#### WHAT THIS TASK INVOLVES:
Tally the lines of the data that include the word "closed" and state the total, nothing else.

┌─ DATA

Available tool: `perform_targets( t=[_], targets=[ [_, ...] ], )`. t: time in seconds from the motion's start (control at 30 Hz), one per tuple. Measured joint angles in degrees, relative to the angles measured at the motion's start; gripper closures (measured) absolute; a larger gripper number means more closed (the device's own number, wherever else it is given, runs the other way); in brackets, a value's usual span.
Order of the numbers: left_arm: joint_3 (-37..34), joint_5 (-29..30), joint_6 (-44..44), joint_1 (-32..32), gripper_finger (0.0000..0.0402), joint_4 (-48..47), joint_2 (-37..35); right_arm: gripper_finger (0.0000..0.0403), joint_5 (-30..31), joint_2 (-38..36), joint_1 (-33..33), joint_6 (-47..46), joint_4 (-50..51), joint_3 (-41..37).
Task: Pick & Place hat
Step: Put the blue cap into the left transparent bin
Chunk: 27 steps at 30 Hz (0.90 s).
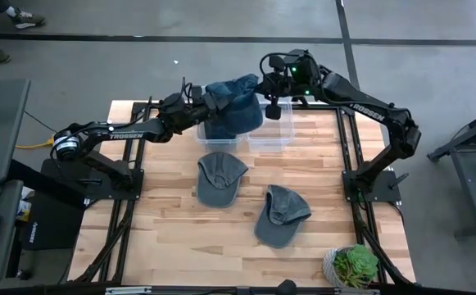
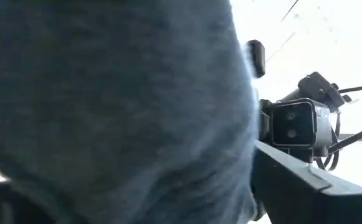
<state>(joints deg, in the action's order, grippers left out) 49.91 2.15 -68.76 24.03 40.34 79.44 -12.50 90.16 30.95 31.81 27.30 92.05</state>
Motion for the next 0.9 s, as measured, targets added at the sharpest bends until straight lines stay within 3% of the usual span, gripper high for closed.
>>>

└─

#### RESPONSE FOR THIS EXERCISE:
2